(Records from a data collection)
+-------+
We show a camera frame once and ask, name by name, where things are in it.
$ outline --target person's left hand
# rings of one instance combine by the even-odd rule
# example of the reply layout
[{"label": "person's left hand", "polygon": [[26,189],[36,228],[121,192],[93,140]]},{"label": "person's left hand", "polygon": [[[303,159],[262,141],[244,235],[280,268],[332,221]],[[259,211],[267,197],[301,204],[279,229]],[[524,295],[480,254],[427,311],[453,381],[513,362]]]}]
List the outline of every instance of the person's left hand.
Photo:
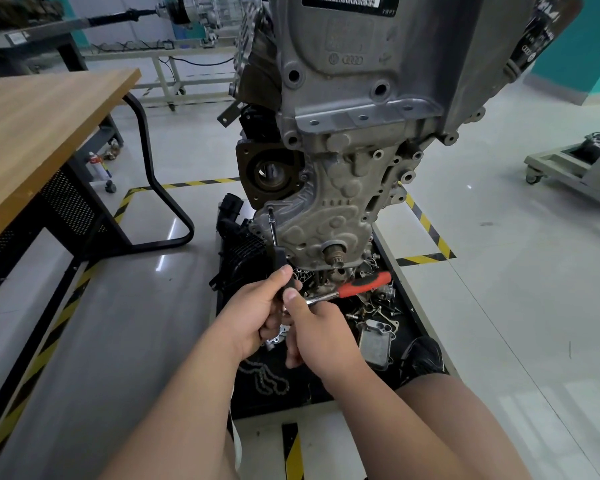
+-------+
**TASK PROMPT:** Only the lines from the one containing "# rings of one" through the last line of the entries above belong in the copy; reproduce them exactly and drop every picture.

**ANSWER TO THIS PROBLEM:**
# rings of one instance combine by the even-odd rule
# example of the reply layout
[{"label": "person's left hand", "polygon": [[26,189],[36,228],[121,192],[93,140]]},{"label": "person's left hand", "polygon": [[[303,159],[262,141],[244,235],[280,268],[332,221]],[[259,211],[267,197],[301,204],[279,229]],[[524,295],[480,254],[427,311],[453,381],[513,362]]]}]
List the outline of every instance of the person's left hand.
Photo:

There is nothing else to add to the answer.